Он слышал, как неживая птичка заговорила с «зубиром» голосом женщины. Он провел мужчину и женщину по Древней Чаще и вывел их из нее. Он даже — и тут Варгос впервые слегка улыбнулся в полной темноте — ударил сарантийского офицера, трибуна, а его лишь слегка помяли, а потом уложили на носилки — на носилки! — и принесли на этот постоялый двор, потому что их заставил Мартиниан. Это воспоминание тоже останется с ним. Хотелось бы ему, чтобы его проклятый Джадом отец посмотрел, как спешиваются кавалеристы и несут его по имперской дороге, словно какого-то сенатора или знатного купца.
Варгос закрыл глаза. Недостойная, тщеславная мысль, и именно сегодня. Сегодня в душе нет места гордости. Он попытался обратиться с подобающей случаю молитвой к Джаду и его сыну, носителю огня, попросить прошения, попросить наставить его на путь истинный. Но перед его мысленным взором снова и снова возникала распоротая грудь мертвого человека, которого он прежде знал, и черный «зубир» с кровью на коротких изогнутых рогах.

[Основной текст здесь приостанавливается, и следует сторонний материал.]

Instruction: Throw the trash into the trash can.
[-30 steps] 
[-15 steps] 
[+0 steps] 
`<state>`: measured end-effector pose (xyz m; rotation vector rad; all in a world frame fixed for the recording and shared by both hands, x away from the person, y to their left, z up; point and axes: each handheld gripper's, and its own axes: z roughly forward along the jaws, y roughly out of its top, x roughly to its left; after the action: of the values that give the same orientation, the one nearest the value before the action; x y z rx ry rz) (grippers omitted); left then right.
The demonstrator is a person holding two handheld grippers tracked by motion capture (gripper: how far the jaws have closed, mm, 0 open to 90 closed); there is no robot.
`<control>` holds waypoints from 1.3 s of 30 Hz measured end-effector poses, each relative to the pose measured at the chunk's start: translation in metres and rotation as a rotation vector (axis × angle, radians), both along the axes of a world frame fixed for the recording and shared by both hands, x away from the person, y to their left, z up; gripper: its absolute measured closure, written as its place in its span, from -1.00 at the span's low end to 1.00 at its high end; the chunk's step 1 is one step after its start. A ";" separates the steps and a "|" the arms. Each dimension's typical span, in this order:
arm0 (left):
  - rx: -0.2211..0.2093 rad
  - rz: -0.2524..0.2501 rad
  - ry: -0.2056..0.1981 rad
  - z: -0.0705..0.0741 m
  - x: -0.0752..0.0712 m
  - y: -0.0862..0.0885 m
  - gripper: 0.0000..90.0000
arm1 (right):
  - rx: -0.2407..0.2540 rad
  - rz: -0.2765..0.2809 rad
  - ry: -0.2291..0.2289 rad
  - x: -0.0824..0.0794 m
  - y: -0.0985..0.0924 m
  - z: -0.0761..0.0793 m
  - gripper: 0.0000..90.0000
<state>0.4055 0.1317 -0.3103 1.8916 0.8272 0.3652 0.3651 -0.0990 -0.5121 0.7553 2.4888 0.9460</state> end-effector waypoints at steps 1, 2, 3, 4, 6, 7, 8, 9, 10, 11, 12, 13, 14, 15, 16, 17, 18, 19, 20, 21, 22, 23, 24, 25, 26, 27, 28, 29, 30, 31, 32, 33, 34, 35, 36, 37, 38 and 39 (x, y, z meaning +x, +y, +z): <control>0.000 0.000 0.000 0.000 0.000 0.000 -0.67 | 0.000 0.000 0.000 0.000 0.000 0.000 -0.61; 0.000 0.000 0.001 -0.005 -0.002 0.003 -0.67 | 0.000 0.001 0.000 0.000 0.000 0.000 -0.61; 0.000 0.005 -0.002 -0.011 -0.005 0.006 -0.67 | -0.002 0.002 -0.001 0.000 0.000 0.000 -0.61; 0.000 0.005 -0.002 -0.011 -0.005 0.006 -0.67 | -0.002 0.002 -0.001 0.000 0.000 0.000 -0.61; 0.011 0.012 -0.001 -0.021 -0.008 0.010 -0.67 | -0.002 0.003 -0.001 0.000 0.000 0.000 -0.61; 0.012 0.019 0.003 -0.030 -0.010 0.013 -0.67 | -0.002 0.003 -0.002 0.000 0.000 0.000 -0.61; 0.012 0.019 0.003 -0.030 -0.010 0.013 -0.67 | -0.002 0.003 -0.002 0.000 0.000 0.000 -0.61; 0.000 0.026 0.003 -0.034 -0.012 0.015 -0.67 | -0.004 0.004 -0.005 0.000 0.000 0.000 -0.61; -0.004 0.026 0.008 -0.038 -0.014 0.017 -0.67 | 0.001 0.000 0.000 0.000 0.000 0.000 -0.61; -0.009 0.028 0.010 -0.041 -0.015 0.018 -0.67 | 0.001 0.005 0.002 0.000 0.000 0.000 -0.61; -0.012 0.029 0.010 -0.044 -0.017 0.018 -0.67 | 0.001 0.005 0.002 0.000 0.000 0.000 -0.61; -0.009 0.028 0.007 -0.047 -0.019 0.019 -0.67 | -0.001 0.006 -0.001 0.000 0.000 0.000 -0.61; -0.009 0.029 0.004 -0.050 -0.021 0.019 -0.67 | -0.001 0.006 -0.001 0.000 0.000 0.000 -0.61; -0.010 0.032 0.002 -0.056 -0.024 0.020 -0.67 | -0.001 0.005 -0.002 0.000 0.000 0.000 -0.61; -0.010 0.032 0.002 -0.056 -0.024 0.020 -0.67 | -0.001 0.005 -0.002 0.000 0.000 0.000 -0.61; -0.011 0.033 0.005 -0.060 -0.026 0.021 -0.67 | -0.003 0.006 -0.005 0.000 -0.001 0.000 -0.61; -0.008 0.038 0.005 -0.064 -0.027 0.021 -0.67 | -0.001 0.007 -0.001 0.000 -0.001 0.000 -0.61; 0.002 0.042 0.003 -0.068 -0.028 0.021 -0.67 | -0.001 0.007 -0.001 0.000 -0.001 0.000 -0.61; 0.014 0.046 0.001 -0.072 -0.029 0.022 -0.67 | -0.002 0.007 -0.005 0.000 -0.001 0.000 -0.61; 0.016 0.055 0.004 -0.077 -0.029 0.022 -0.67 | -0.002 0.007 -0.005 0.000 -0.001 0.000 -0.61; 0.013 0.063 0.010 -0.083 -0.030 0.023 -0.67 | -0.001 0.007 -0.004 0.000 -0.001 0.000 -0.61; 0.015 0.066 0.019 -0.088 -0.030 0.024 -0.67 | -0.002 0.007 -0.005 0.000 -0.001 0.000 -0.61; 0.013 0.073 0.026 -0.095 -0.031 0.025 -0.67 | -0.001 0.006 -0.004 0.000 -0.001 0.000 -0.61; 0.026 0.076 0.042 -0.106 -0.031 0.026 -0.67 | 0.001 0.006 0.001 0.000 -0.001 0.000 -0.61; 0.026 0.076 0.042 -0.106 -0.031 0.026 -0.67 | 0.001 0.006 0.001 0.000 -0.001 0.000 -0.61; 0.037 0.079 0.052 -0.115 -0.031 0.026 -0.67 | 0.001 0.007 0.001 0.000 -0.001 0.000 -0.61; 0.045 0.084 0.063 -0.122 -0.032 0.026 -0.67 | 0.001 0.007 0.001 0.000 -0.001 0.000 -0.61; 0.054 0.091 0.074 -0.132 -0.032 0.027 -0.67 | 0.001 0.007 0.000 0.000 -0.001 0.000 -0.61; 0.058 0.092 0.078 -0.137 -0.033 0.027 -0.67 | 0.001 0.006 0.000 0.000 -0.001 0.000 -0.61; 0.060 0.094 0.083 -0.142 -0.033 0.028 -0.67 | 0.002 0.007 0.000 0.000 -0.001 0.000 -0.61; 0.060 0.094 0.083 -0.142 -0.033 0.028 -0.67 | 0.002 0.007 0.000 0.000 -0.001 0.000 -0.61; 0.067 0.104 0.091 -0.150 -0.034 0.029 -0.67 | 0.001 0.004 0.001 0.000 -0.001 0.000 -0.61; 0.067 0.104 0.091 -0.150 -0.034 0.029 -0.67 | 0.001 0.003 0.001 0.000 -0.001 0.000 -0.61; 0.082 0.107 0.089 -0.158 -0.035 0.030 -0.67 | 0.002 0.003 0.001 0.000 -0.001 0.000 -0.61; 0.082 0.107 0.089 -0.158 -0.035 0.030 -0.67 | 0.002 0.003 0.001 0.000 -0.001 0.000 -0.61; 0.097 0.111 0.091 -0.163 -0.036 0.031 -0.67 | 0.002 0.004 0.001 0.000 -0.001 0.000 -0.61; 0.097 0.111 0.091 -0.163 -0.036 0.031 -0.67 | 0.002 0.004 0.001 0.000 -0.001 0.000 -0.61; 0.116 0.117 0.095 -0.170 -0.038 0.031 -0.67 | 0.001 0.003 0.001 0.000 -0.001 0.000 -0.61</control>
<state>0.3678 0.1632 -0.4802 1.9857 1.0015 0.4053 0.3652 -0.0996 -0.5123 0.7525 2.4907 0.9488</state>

Он идет в Город. В Сарантий. Туда, где находится императорский дворец и сам император, тройные стены и ипподром. Сотня святилищ, как он слышал, и полмиллиона людей. В последнее он не очень-то верил. Он уже не был деревенским простаком, чтобы верить таким грубым выдумкам. Люди любят приврать из гордости.
Пока он рос, он никогда не представлял себя живущим где-либо, кроме их деревни. Потом, после того как однажды теплой, кровавой весенней ночью все изменилось, он думал, что проведет всю жизнь, шагая взад и вперед по имперской дороге в Саврадии, пока не станет слишком старым, а потом устроится служить на конюшню или на кузницу одного из постоялых дворов.
«Жизнь полна неожиданностей, — думал в темноте Варгос из племени инициев. — Ты принимаешь решение, или кто-то другой его принимает, и все меняется. Все меняется». Он услышал знакомое шуршание, потом стон и вздох; в дальнем конце комнаты кто-то занимался любовью с женщиной. Он повернулся на бок, очень осторожно. Его пинали ногами в крестец. Вот почему у него моча красная и ему больно переворачиваться.
На имперской дороге говорили: «Он плывет в Сарантий». Так говорили тогда, когда кто-нибудь пускался в явно рискованное предприятие, подвергал себя опасности, менял всю жизнь, так или иначе, словно безрассудный игрок в кости, который ставит на карту все. Именно это он сейчас делает.
Полная неожиданность. Это не в его характере. Но интересно, нужно признать. Он попытался вспомнить, когда ему в последний раз было интересно. Возможно, с девушкой, но не совсем так, это другое. Правда, довольно приятно. Варгос пожалел, что пока чувствует себя плохо. Он близко знаком с парой здешних девушек, и они к нему хорошо относятся. С другой стороны, здесь солдаты. Девушки, наверное, будут заняты всю ночь. Оно и к лучшему. Ему необходимо поспать.